So if they answer is portion control- what is a good portion?

It is hard to say exactly, what the right portion size is because of different dietary needs but earlier this year the USDA came up with “my plate”. You can learn more, such as weight management and calories, healthy eating on a budget, and tips for vegetarians at the new website: www.choosemyplate.gov 



According to this NBC News article, “Gone are any references to sugars, fats or oils, and what was once a category called "meat and beans" is now simply "proteins." Next to the plate is a blue circle for dairy, which could be a glass of milk or a food such as cheese or yogurt.”

If you are interesting in learning what a good portion size is for you, look at this website!

But returning to the French Paradox... I bought Hayley the French Women Don't Get Fat cookbook and she made this recipe from it recently! Make like the french, try it out, and stay thin :)

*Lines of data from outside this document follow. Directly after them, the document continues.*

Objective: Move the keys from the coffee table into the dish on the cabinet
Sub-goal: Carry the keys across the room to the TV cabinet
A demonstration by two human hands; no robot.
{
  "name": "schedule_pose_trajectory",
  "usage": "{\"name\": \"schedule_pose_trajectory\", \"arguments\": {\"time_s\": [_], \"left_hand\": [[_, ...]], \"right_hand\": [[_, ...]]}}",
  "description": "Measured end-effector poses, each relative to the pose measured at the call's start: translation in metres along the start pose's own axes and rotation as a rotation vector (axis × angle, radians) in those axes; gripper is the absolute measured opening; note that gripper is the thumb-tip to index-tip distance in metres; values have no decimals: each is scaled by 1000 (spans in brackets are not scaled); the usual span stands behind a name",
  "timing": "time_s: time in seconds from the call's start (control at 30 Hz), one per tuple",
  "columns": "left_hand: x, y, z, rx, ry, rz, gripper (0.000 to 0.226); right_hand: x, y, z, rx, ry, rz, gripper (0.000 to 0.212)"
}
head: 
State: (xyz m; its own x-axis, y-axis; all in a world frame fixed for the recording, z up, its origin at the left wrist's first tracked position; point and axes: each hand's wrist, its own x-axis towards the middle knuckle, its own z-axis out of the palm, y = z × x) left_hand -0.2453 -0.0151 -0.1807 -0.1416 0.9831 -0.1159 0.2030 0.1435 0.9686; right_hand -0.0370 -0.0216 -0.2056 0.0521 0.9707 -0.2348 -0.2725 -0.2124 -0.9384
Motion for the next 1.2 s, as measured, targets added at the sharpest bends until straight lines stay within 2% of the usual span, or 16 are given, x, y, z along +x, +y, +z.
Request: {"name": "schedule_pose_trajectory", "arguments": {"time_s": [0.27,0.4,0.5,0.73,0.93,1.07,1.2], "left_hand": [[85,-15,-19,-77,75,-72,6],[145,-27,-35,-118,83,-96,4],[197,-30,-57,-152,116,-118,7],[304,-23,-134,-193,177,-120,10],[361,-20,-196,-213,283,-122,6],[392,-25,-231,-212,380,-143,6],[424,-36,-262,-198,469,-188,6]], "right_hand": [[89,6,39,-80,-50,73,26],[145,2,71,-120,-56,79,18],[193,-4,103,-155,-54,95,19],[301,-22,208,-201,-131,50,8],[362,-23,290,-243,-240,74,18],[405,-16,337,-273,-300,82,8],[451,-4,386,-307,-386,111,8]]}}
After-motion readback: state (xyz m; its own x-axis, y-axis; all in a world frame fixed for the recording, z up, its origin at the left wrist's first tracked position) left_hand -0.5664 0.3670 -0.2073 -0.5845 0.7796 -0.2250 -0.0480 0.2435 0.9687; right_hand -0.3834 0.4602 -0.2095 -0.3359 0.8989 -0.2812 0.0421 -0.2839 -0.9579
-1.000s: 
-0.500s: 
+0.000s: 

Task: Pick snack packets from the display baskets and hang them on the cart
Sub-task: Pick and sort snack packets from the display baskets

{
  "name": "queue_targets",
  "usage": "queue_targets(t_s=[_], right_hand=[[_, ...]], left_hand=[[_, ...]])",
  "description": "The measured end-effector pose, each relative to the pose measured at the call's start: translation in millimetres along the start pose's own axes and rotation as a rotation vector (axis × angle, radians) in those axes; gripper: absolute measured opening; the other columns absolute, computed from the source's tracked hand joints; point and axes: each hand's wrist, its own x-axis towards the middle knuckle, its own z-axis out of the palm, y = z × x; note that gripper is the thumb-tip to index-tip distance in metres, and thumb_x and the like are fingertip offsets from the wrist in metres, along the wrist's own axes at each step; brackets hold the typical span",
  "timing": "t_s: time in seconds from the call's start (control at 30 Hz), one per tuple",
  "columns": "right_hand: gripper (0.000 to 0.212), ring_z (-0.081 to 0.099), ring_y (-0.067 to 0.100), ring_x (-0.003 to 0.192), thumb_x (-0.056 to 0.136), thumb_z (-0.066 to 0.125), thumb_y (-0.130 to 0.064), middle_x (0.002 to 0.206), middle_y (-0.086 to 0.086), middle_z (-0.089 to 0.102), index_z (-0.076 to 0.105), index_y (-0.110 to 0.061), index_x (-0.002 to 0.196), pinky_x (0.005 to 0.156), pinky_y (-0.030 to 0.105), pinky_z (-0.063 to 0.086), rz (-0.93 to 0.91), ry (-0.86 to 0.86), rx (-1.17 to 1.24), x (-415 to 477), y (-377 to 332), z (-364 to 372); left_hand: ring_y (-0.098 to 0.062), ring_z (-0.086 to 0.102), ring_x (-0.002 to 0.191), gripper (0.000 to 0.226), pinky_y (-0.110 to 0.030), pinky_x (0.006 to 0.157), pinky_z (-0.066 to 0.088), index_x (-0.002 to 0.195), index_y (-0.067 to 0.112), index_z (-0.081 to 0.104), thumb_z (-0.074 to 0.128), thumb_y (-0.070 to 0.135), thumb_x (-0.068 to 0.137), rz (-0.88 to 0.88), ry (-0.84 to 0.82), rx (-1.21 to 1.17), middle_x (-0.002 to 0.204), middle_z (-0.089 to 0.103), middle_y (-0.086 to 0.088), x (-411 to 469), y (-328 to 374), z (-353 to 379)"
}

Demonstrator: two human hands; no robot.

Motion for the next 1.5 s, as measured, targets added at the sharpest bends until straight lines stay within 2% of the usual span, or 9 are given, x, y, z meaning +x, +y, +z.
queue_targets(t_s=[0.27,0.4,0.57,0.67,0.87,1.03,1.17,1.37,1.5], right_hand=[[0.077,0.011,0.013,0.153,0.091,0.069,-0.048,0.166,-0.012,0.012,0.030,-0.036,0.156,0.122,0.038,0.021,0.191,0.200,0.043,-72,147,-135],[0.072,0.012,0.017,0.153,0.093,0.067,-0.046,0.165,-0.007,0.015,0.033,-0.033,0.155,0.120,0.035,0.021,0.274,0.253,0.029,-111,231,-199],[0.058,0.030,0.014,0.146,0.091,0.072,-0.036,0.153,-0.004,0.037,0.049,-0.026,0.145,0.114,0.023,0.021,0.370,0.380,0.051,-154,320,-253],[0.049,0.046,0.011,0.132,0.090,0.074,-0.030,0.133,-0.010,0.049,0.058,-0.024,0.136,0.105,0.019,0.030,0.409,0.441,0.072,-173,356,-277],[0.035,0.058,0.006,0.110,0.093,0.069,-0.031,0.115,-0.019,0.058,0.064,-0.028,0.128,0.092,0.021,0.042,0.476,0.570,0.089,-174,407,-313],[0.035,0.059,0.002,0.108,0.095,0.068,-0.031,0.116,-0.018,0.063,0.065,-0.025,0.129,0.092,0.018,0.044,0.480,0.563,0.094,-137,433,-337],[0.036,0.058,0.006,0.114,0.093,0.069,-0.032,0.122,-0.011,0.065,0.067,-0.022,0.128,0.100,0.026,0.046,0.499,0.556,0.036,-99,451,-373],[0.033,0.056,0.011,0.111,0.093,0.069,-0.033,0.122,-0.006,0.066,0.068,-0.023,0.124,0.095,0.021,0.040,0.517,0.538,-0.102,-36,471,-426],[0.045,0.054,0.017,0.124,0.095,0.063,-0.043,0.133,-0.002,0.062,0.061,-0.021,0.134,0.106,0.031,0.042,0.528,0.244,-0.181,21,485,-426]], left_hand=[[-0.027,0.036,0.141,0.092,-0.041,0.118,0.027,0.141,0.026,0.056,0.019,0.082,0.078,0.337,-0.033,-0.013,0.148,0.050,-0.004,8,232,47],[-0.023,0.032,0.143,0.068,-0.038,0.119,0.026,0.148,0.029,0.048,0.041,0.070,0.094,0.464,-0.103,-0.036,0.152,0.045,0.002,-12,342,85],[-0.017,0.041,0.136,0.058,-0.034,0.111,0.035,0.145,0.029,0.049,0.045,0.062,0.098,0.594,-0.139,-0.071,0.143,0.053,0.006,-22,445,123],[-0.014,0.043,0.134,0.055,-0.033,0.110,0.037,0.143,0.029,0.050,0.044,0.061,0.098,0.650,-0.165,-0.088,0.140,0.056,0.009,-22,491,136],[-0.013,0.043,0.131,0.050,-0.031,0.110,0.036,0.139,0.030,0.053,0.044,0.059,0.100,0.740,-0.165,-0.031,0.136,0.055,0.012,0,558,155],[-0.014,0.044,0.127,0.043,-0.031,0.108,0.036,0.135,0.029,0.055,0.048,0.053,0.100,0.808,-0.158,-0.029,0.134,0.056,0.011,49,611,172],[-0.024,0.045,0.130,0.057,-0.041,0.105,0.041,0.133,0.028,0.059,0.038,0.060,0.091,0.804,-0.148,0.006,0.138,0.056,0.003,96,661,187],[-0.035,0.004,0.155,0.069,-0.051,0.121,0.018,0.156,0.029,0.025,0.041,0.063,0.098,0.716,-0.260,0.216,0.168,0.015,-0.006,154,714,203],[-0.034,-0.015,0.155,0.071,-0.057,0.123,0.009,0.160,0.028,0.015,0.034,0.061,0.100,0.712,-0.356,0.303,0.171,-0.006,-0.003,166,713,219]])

Saturday, January 21, 2012

Healthy Parents Fellowship

My friend, M, started a new internship today! She recently earned her masters degree in public health and is now using her knowledge in this new program called the Healthy Parents Fellowship.

Here is a little summary she sent to me about the program - it sounds great!
I start interning at what is
called the Healthy Parents Fellowship next Saturday. It takes place in
Washington Heights, which is upper Manhattan past Harlem, in a
neighborhood that has a very high obesity rate. Every other Saturday
our team will be educating a small group of adults about fitness,
nutrition and obesity. The idea is to educate them in a fun and
interesting way, but also sustainable. We will be doing activities
such as yoga, healthy cooking classes, and other exercise classes.
Also, each parent will design and implement a community action project
to spread healthy ideas to their families and friends. The fellowship
is a 6 month pilot program and the president of it wants to launch it
into a non-profit if all goes well!
I think it is brilliant to target the parents, who often decide what
their kids eat.

It is all funded by outside sources and we are raising money for it at
the link below:


I did some research in to the effects of parents on their kids long term eating habits. 
  • One study being conducted by Lauren Branen and Janice Fletcher surveyed 546, 18-to-23 year old college students. The ideas make sense, but the conclusion was that some of the habits such as eating all the food on the plate and using food as an incentive, which are habits that can lead to obesity were learned from their parents/caregivers. Also most of their knowledge of nutrition came from what they were told by their caregiver- indicating no independent research and that the knowledge does not keep up with current information available.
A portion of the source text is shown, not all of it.